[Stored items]

++++++++

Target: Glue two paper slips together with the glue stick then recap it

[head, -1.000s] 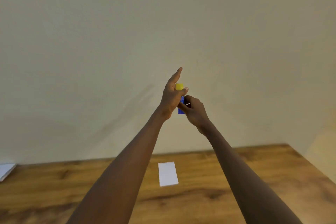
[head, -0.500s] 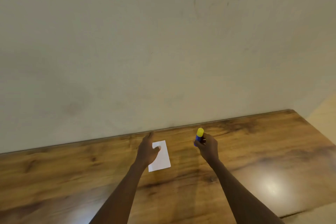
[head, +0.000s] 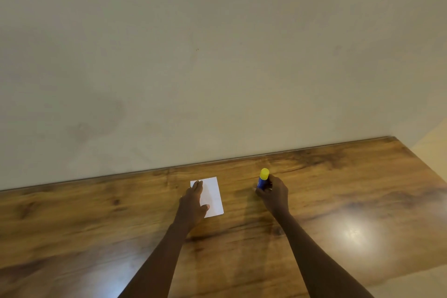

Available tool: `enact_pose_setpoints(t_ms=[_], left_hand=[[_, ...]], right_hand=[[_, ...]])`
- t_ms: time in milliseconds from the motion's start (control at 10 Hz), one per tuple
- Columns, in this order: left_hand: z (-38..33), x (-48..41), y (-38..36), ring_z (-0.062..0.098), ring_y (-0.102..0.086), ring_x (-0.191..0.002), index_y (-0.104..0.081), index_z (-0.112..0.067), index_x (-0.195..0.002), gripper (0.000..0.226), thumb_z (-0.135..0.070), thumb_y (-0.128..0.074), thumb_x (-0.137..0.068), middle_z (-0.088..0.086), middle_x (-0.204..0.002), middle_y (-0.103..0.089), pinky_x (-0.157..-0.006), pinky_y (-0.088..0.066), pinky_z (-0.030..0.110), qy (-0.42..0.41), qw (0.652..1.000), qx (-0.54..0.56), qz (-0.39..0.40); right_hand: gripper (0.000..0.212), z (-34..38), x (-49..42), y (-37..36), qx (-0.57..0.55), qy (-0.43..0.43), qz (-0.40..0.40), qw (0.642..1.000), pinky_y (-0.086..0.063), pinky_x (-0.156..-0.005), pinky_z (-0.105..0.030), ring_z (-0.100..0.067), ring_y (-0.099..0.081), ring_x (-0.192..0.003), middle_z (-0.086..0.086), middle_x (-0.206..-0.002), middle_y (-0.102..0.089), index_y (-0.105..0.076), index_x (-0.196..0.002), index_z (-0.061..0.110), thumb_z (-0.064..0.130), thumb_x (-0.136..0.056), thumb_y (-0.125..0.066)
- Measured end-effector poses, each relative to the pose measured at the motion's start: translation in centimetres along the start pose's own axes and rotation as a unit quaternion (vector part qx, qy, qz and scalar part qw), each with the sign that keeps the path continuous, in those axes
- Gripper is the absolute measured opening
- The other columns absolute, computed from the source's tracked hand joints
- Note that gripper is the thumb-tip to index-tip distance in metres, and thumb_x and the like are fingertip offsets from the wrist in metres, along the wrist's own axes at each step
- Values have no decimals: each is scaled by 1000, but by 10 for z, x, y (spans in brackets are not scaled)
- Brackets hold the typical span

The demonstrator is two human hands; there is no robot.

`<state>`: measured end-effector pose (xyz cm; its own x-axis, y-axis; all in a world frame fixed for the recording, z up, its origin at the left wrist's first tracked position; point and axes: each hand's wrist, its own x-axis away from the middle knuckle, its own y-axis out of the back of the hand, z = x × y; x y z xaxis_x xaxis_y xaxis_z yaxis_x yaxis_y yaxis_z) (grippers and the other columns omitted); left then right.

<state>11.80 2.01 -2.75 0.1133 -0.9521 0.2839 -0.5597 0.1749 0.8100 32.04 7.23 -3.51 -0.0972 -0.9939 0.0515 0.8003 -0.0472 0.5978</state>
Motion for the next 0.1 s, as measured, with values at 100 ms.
enact_pose_setpoints(t_ms=[100], left_hand=[[0, 4, 8, 28, -27, -137, -9, -9, -143, 72, -15, -55, -88, 11, -153, -20, -111, -27, 39, 14, 999, 13, -27]], right_hand=[[72, -2, 8, 5, -28, -5, -8, 1000, -45, -91, -42, -34, -49, -112, -21, -122, -52, -39, -127, 3, -5, -64, -72]])
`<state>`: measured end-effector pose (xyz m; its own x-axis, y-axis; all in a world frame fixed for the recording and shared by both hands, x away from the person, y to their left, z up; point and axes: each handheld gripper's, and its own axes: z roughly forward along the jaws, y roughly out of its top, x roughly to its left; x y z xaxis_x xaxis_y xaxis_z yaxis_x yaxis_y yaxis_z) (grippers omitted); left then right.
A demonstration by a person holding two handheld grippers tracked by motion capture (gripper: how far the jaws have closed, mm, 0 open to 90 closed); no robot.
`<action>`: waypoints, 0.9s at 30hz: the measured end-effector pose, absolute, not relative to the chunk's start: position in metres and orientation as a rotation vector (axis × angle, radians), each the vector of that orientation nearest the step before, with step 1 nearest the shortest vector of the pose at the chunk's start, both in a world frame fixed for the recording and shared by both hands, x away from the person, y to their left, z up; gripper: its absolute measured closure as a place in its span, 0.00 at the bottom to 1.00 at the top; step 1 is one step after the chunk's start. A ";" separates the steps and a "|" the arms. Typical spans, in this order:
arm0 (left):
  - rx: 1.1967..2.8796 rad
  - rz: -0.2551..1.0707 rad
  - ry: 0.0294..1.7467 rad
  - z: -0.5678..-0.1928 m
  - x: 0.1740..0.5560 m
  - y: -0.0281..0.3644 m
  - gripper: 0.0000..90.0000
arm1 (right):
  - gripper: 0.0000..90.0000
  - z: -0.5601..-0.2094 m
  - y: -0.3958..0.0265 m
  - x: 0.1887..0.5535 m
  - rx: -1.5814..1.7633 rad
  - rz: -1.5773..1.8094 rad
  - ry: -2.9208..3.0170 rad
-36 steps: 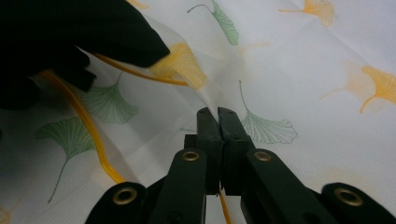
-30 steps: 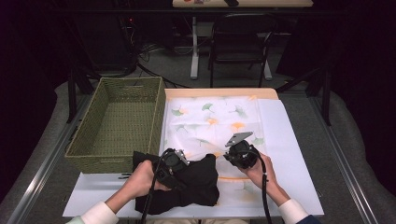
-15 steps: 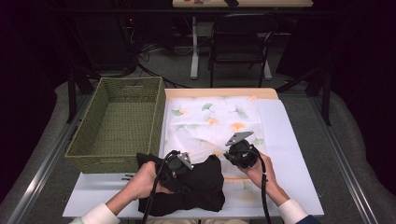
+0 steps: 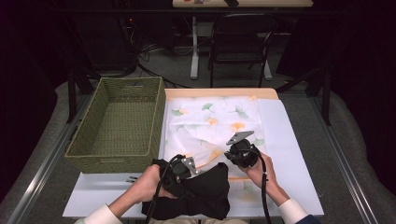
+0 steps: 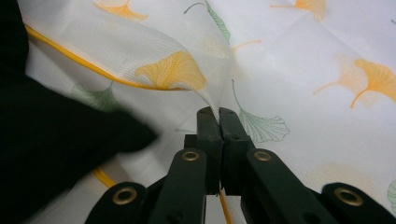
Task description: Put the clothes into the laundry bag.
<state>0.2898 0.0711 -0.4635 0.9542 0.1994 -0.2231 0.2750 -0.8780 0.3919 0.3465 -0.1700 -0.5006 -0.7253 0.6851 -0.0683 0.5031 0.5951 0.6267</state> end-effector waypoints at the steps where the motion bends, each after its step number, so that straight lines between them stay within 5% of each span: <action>1: 2.684 -0.236 0.347 -0.464 0.289 0.070 0.72 | 0.99 -0.501 -0.170 0.347 0.971 0.851 2.521; 16: 2.683 -0.113 0.672 -0.493 0.314 0.064 0.68 | 0.99 -0.489 -0.171 0.341 0.963 0.897 2.501; 27: 2.674 -0.111 0.609 -0.481 0.312 0.092 0.38 | 0.99 -0.488 -0.172 0.340 0.962 0.894 2.503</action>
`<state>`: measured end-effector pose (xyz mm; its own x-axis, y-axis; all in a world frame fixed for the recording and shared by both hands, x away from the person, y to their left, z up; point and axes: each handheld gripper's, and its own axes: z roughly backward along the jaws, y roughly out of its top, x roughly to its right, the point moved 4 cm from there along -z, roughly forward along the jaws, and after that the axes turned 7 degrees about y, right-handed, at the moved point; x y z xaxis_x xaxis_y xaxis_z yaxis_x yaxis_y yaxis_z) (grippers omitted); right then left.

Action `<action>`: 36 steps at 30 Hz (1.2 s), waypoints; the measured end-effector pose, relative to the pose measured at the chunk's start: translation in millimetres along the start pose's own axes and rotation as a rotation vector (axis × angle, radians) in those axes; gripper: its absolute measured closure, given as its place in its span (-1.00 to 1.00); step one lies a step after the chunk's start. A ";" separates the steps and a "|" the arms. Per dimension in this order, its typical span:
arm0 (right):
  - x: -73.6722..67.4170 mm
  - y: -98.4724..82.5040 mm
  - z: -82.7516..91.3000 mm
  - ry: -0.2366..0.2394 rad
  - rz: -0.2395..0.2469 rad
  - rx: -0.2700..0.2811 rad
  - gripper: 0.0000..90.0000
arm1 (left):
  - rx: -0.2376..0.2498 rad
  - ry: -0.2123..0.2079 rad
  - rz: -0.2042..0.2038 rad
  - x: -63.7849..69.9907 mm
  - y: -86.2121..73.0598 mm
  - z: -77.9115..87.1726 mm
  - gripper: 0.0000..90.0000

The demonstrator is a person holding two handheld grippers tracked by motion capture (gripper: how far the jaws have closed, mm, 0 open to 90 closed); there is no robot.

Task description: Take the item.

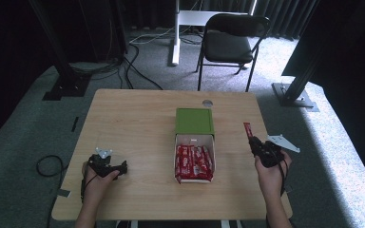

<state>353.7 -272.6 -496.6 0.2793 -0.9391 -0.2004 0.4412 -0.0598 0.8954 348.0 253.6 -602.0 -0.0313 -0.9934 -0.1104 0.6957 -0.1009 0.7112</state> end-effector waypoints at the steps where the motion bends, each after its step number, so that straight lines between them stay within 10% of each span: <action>1: 2.3 -1.2 0.3 -0.004 -0.006 0.001 0.79 | 0.000 0.000 0.001 0.0 0.0 0.0 -0.93; 36: 73.3 -62.7 -4.7 -0.142 -0.098 -0.122 0.79 | 0.001 0.000 0.000 0.0 0.0 0.0 -0.93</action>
<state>350.5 -336.1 -569.3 0.1110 -0.9696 -0.2180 0.5624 -0.1196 0.8182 348.0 253.5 -602.1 -0.0310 -0.9934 -0.1101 0.6953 -0.1006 0.7117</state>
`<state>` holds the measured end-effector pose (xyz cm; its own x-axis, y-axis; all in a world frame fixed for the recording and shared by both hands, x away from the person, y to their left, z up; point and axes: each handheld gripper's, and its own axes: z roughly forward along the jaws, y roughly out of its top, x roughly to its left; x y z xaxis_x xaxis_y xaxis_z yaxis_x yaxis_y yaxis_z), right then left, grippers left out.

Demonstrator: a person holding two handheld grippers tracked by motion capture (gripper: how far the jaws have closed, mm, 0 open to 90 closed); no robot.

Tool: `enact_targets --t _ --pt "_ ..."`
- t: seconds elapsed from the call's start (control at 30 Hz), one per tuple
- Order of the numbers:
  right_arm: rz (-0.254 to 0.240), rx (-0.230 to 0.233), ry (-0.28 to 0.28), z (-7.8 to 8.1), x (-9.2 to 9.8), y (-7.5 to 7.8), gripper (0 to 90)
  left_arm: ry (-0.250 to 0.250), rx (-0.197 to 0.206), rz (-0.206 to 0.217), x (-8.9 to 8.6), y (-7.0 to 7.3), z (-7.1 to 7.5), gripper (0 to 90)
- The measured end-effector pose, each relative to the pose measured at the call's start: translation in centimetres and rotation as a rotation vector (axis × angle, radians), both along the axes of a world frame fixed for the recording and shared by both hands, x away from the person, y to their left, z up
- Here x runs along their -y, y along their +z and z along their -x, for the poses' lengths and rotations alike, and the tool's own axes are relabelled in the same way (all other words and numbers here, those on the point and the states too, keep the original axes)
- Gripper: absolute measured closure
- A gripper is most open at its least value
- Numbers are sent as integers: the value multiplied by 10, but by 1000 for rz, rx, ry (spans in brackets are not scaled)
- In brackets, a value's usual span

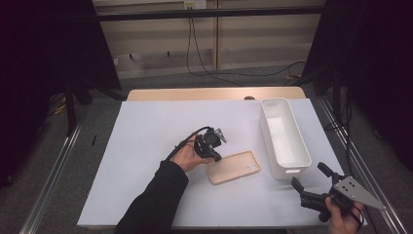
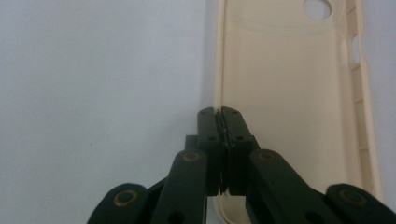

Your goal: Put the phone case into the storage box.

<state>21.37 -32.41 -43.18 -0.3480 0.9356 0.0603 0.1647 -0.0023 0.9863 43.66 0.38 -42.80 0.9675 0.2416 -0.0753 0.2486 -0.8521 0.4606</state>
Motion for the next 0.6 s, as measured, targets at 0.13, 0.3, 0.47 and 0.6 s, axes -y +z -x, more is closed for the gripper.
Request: enact_targets --t 0.13,0.3,0.47,0.6 --pt "1 -1 0 0 0 0 0 20 1 -6 1 0 1 881" --pt "1 0 -1 0 1 0 0 38 -10 6 -1 0 1 881" --pt "-1 0 -2 0 1 0 0 59 -24 36 -5 -1 0 880" --pt "-2 0 -3 0 1 0 0 69 -28 55 -8 -2 0 880"
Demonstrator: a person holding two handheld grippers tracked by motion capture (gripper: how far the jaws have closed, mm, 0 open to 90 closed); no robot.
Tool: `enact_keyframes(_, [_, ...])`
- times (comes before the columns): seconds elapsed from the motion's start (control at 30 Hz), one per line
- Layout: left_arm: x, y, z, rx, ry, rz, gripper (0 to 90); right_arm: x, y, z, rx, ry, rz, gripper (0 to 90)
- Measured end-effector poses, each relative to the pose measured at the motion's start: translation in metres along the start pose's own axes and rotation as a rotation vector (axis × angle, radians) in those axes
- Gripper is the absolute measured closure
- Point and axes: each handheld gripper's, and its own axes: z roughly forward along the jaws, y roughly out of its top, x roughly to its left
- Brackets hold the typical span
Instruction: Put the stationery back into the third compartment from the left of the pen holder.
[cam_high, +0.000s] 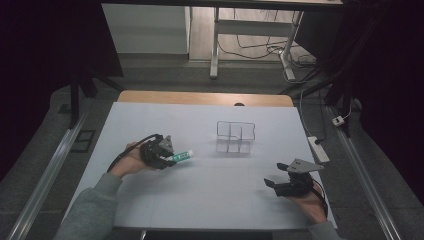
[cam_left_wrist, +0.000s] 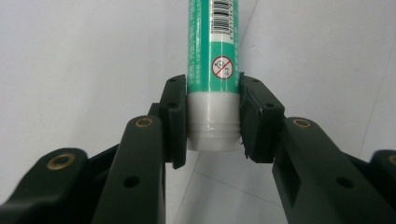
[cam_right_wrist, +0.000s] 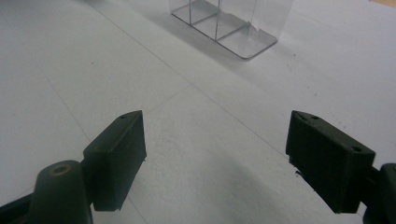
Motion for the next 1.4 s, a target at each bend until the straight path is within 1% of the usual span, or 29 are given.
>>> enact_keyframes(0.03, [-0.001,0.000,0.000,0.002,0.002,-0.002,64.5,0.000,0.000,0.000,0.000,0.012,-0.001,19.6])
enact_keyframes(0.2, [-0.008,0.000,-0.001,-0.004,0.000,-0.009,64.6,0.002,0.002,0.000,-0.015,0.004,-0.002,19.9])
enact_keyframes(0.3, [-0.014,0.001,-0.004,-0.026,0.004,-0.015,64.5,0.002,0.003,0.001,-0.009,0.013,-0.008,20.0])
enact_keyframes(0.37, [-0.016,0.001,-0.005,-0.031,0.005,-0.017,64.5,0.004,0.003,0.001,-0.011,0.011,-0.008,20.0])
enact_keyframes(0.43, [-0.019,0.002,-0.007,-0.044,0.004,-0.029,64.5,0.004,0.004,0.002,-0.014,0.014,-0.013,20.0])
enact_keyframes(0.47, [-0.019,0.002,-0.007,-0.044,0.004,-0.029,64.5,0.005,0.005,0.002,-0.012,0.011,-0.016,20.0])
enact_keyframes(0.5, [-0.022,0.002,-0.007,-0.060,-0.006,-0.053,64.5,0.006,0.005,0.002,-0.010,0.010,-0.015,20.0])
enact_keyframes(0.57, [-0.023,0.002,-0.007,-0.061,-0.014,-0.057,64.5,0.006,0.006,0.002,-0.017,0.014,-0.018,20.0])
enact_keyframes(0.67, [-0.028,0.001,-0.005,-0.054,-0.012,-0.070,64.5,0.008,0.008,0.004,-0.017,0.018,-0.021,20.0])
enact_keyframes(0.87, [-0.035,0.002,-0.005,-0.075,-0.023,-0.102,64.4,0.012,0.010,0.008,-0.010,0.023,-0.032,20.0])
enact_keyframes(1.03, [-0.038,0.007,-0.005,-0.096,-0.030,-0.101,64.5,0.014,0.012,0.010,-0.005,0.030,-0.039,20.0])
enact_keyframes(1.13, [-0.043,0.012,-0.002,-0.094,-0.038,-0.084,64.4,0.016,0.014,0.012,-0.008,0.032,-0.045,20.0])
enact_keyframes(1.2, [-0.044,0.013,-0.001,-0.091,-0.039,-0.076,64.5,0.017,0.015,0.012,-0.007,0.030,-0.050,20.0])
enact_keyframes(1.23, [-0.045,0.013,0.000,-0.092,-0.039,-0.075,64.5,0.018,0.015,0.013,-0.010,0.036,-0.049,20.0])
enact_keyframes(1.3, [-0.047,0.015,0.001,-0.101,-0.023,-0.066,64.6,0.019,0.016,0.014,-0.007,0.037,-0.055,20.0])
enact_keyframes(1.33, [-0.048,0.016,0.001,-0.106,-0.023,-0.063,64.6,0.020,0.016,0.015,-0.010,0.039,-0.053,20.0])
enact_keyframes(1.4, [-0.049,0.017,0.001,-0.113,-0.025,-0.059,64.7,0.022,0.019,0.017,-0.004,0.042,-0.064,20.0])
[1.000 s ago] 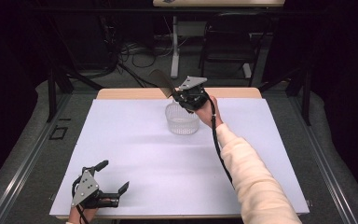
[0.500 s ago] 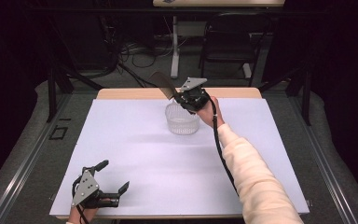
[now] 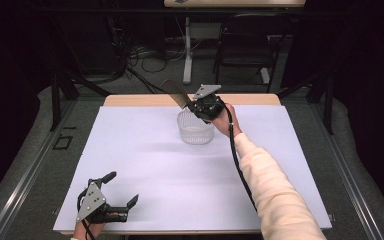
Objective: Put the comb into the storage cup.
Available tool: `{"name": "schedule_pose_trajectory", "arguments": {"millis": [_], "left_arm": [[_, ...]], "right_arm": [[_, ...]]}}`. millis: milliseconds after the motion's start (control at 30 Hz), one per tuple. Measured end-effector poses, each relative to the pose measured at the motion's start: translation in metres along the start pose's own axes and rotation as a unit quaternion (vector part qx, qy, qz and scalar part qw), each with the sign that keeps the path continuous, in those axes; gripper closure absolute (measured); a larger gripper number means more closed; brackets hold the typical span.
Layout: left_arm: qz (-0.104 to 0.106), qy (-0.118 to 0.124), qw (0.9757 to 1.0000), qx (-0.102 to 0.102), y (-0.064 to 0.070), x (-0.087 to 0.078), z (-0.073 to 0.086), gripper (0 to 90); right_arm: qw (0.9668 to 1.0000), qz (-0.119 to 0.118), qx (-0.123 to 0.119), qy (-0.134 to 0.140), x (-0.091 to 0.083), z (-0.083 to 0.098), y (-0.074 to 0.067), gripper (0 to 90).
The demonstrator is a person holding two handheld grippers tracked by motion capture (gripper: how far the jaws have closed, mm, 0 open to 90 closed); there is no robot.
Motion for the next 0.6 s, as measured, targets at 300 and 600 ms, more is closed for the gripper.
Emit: {"name": "schedule_pose_trajectory", "arguments": {"millis": [300, 600], "left_arm": [[0.000, 0.000, 1.0000, 0.000, -0.0001, -0.0002, -0.0002, 0.3], [0.000, 0.001, 1.0000, 0.000, -0.0001, -0.0003, -0.0002, 0.3]], "right_arm": [[0.9999, -0.006, -0.005, -0.011, 0.0024, 0.0048, -0.0022, 72.4], [0.9997, -0.010, -0.007, -0.019, 0.0041, 0.0086, -0.0030, 72.4]]}}
Point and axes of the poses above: each handheld gripper's, and its own axes: x roughly forward along the jaws, z roughly out of its underside, y roughly to its right, the point moved 10 cm from there along x, roughly forward along the jaws, and after that the axes turned 7 degrees about -x, right-handed, at the moved point
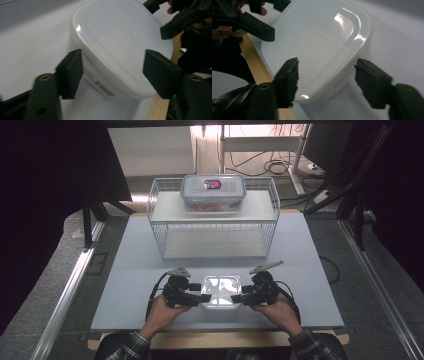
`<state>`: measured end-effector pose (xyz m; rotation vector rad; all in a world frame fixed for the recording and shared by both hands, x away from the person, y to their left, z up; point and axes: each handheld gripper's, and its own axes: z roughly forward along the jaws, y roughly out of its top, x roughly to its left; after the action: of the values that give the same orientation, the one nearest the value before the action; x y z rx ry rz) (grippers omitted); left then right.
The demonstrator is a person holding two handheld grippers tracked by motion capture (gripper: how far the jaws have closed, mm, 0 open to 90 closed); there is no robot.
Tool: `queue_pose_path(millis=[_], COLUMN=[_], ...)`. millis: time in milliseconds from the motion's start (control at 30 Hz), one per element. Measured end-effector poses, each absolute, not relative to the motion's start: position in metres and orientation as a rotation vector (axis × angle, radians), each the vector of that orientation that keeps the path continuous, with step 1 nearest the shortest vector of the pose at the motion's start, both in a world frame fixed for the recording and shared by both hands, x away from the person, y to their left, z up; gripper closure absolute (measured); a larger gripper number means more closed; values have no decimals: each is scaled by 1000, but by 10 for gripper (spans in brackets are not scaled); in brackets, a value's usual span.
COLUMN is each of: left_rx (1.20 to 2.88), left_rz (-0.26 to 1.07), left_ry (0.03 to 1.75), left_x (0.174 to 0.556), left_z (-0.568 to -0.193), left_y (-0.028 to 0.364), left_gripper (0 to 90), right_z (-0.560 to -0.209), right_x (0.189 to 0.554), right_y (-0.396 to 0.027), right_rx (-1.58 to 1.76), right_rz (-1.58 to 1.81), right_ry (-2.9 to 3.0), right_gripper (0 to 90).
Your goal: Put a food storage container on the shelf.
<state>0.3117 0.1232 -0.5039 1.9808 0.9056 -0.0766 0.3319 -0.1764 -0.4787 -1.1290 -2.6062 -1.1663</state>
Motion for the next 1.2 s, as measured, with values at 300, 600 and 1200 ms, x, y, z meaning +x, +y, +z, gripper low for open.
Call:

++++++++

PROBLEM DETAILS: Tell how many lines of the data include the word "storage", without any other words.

RESPONSE: 3